## What is required
Please filter the listing below and copy out the lines that hold "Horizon".

## Data for the task
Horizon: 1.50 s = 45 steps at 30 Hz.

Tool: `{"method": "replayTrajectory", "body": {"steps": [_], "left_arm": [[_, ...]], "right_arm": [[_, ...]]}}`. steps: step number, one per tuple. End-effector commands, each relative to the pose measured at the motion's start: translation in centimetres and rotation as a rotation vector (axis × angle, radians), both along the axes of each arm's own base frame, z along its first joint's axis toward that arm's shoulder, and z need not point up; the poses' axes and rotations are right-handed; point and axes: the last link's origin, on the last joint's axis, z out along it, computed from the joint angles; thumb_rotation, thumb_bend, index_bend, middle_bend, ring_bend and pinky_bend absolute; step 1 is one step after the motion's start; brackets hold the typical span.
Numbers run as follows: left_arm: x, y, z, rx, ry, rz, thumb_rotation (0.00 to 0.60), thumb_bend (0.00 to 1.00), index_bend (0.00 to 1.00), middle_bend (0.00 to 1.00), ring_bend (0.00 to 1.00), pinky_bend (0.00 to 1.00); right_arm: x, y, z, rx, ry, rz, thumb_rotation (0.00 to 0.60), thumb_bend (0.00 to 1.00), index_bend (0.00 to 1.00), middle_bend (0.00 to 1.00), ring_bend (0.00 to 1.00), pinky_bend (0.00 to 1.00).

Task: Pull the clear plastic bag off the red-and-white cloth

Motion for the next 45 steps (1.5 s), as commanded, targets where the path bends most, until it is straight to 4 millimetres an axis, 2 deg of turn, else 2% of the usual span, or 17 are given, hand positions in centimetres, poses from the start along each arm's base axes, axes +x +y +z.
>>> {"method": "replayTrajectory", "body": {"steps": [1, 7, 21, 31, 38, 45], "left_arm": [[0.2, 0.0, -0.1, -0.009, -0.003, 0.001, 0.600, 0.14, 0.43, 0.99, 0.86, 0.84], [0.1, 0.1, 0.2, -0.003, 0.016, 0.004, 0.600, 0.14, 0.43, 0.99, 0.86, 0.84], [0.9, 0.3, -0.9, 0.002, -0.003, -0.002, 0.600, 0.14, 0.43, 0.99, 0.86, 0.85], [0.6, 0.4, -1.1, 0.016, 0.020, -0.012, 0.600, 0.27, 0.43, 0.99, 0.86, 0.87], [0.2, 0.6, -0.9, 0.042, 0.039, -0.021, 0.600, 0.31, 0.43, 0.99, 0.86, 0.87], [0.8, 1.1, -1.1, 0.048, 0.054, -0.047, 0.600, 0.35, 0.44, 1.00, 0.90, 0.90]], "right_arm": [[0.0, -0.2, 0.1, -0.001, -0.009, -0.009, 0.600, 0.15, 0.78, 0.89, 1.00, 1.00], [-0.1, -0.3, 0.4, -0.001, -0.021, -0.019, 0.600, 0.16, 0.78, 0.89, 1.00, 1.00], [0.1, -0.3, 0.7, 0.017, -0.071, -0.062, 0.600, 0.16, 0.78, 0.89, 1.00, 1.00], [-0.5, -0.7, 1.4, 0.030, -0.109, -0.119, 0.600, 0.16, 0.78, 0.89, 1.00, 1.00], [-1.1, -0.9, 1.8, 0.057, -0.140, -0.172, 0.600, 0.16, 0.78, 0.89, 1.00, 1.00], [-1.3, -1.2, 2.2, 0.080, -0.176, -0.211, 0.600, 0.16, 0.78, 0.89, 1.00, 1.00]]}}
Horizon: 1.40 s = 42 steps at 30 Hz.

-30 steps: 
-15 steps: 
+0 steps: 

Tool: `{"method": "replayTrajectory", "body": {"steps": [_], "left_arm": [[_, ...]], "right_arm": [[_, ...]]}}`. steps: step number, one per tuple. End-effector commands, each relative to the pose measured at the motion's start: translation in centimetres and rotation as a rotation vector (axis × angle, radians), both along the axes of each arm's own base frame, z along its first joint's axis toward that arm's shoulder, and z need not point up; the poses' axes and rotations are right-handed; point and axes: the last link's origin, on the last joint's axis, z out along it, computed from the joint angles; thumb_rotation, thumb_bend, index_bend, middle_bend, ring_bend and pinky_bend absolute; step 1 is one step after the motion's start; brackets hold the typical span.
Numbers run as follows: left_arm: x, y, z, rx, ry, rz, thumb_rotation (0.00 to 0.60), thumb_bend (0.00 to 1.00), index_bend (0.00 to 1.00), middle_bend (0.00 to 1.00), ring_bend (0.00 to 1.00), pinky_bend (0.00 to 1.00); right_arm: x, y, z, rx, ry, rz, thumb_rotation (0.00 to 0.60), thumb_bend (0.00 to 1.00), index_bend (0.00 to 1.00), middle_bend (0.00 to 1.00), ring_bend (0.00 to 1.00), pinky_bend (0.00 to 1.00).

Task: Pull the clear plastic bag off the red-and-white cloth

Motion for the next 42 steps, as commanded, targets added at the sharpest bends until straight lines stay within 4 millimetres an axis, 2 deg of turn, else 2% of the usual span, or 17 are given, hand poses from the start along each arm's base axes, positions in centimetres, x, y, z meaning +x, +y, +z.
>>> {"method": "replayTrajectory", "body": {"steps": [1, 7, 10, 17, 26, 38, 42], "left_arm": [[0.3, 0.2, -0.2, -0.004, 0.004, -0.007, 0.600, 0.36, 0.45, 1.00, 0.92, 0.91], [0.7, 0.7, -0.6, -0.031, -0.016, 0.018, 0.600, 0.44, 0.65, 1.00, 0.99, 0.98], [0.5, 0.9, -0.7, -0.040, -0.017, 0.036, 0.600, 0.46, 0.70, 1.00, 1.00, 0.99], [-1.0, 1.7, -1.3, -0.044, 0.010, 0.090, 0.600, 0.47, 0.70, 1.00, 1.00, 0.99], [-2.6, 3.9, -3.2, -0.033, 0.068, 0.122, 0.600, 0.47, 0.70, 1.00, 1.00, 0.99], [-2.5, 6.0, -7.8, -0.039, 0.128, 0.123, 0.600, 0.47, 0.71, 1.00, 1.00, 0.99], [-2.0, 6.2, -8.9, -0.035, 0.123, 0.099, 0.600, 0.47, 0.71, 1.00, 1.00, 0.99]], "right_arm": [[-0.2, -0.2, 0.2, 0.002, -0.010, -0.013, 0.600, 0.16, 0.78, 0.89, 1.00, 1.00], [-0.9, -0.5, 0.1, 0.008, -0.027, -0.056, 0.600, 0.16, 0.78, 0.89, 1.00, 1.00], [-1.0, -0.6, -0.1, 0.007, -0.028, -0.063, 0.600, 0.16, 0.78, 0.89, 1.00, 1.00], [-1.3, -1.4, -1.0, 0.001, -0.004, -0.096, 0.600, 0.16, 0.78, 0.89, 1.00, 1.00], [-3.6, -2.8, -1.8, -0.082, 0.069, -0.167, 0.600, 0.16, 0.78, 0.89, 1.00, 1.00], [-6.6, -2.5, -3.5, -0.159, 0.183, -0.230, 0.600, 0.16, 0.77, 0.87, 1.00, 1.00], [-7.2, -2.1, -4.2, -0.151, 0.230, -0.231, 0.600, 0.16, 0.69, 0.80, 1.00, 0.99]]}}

## Reply
Horizon: 1.50 s = 45 steps at 30 Hz.
Horizon: 1.40 s = 42 steps at 30 Hz.

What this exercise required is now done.